Particularmente, não vejo que a solução esteja em colocar adolescentes em presídios superlotados, muitos deles dominados por facções criminosas. A experiência demonstra que o sistema prisional brasileiro enfrenta sérias dificuldades de ressocialização, e transferir jovens para esse ambiente pode representar o agravamento do problema, e não sua solução.

Os dados revelam uma realidade que merece reflexão. Estudo realizado pela Universidade Federal Fluminense apontou que aproximadamente 90% dos adolescentes que cumpriram medidas socioeducativas não concluíram o ensino fundamental. Diante desse cenário, surge uma pergunta inevitável: o problema está realmente na idade do infrator ou na ausência de políticas públicas capazes de garantir educação e oportunidades?

Quando observamos que a esmagadora maioria desses jovens sequer concluiu a educação básica, torna-se evidente que o debate não pode ser reduzido apenas ao aspecto punitivo. O problema parece estar diretamente relacionado à exclusão social, à evasão escolar e à falta de perspectivas para o futuro.

Outros números reforçam essa conclusão. Cerca de 70% dos adolescentes em conflito com a lei vivem em áreas marcadas por conflitos armados e violência cotidiana. Além disso, 34% pertencem a famílias com renda entre um e três salários mínimos, enquanto aproximadamente 70% estão na faixa etária entre 15 e 17 anos.

Esses dados demonstram que o ato infracional não surge de forma isolada.

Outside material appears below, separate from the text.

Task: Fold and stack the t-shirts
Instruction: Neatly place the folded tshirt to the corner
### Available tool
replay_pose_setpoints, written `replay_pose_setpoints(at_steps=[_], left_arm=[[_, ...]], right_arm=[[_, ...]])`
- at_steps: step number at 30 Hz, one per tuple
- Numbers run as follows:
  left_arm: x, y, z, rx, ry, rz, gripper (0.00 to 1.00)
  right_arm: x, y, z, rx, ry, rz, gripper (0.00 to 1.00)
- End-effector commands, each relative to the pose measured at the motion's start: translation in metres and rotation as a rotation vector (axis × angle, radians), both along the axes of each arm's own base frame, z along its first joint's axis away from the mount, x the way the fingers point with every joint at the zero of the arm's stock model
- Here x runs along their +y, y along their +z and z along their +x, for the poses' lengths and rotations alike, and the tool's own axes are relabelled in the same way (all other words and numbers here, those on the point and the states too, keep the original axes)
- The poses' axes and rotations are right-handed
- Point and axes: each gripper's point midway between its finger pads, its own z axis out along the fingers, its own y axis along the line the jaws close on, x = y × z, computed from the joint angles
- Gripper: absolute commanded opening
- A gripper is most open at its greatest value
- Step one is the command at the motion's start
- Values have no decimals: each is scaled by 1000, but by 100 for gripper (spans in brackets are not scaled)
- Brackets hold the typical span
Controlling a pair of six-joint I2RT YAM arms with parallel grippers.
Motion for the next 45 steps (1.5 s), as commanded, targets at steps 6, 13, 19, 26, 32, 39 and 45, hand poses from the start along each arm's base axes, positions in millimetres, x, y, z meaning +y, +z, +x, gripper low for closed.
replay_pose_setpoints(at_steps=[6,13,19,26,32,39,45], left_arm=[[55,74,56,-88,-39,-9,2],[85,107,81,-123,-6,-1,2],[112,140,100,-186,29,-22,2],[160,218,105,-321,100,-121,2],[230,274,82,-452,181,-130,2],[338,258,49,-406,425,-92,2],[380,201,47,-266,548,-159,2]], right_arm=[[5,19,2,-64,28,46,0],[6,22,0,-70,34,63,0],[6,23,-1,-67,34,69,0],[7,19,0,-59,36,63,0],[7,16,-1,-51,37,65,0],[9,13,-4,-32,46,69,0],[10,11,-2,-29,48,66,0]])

Em muitos casos, ele é consequência de uma combinação de fatores sociais, econômicos e educacionais que limitam as oportunidades de desenvolvimento desses adolescentes.

A redução da maioridade penal pode transmitir à sociedade uma sensação imediata de resposta ao problema da violência, mas dificilmente enfrentará suas causas estruturais. Se desejamos reduzir efetivamente a criminalidade juvenil, é indispensável investir em educação de qualidade, capacitação profissional, esporte, cultura e inclusão social.

Quando o adolescente não consegue enxergar um futuro por meio dos estudos ou do trabalho digno, aumenta o risco de que ele encontre no tráfico de drogas e em outras atividades ilícitas uma alternativa para superar suas dificuldades econômicas e sociais.

Por isso, entendo que o verdadeiro enfrentamento da criminalidade juvenil passa pela construção de oportunidades e não apenas pelo endurecimento das punições. Antes de discutirmos a redução da maioridade penal, talvez devêssemos discutir por que tantos jovens brasileiros chegam à adolescência sem acesso adequado à educação, à qualificação profissional e à esperança de um futuro melhor.